Fonte: Bem Paraná

Para Paulo Leminski (1944 – 1989), Hélio Leites era o significador de insignificâncias. A expressão foi cunhada em 1986 em um artigo escrito pelo poeta em um jornal, ao falar sobre a busca do artista pelo trabalho com as miudezas da vida. Helena Kolody (1912 – 2004), no início dos anos 2000, fez uma gentil provocação ao artesão: porque você não escreve um livro? A resposta veio de forma também simpática: livro é para quem está sentado. Eu ainda estou caminhando e não sei onde esta história toda vai dar. Agora, quinze anos após o convite de Helena, Hélio apresenta para o mercado sua estreia na Literatura com Tarja Branca: o libreto que faltava.. O lançamento é hoje, O que sobra na vida é a lida. Lidamos por nós e pelos outros. Tem gente que reclama da canga que lhe cai no pescoço. Eu louvo. É a chance de arrastar o carroção de nossos pensares. Agradeço à trama que no tear cósmico revela a beleza da urdidura

Hélio Leites, 66, é uma figura conhecida na capital paranaense. Há décadas trabalha em uma barraca na Feira do Largo da Ordem, no centro da cidade, onde mantém um espaço que é mais do que um balcão para expor suas criações: trata-se de um pequeno palco de onde é possível ouvir histórias e fábulas a respeito das pequenas peças que produz. Hélio dedica-se a trabalhar com pequenas criações, muitas feitas com palitos de fósforo, tampinhas de garrafa, embalagens vazias reutilizadas e os clássicos botões, uma marca registrada da sua obra.

Tarja Branca: o libreto que faltava é uma reunião de crônicas escritas nos últimos anos pelo artista e distribuídas para um seleto grupo de amigos via e-mail. Nos anos 1970 Hélio já se dedicava a distribuir seus escritos e provocações literárias pelos correios para interessados na sua produção, movimento que era então chamado de Mail Art. Mais recentemente, com a facilidade da comunicação digital, o artista ampliou o alcance da sua distribuição, falando com gente de todo o mundo.

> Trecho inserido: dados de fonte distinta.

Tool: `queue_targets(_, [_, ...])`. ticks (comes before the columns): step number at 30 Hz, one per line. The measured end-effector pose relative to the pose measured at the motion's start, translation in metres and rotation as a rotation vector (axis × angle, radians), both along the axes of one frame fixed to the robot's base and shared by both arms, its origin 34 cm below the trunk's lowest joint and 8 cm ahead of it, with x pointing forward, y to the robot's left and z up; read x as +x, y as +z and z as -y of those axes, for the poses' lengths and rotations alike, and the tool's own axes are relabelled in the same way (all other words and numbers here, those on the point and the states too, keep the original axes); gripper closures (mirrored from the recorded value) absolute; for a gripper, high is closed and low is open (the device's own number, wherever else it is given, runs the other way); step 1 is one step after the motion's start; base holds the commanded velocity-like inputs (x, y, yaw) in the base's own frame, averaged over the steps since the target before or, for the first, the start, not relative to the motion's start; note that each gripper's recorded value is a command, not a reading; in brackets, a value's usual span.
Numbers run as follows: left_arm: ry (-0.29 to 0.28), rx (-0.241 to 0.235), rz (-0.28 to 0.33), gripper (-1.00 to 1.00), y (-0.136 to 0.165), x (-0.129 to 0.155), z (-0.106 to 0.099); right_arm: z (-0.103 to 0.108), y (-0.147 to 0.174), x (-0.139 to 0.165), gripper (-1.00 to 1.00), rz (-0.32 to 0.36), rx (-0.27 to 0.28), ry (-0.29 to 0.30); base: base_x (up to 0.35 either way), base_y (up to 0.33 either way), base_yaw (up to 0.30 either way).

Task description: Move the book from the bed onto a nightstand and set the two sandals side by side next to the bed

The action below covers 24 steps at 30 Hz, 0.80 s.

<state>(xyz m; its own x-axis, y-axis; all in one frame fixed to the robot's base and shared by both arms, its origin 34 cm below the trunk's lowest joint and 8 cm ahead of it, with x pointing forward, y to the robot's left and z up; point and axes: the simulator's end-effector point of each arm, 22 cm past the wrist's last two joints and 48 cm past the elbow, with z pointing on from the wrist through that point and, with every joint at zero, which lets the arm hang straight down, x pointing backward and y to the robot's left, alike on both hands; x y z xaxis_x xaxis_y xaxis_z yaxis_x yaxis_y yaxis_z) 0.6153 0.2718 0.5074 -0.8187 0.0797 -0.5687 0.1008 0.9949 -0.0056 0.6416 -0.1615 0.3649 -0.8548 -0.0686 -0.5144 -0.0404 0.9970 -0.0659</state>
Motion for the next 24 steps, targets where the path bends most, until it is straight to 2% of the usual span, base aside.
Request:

A organização dos textos coube ao escritor Luiz Andrioli, autor de O laçador de cães (2013) e O silêncio do vampiro (2014). Andrioli e Hélio se conhecem há mais quinze anos por conta de suas atividades artísticas na capital paranaense. O projeto foi viabilizado pela Lei Municipal de Incentivo à Cultura de Curitiba e contou com o apoio da Caixa Econômica Federal e Celepar. Parte dos exemplares impressos serão distribuídos gratuitamente para escolas e instituições de ensino e pesquisa. O livro também conta com versões em áudio (narrada pelo próprio autor) e digital, as quais podem ser baixadas gratuitamente pelo site da editora (www.prosanova.com.br)

O título faz parte da coleção Por um mundo menor, que reunirá somente autores que trabalham com narrativas curtas, a partir de um olhar aguçado sob o cotidiano. O próximo livro da série será assinado por Andrioli, com o título de Crônicas do varal da casa ao lado, com lançamento previsto para 2018.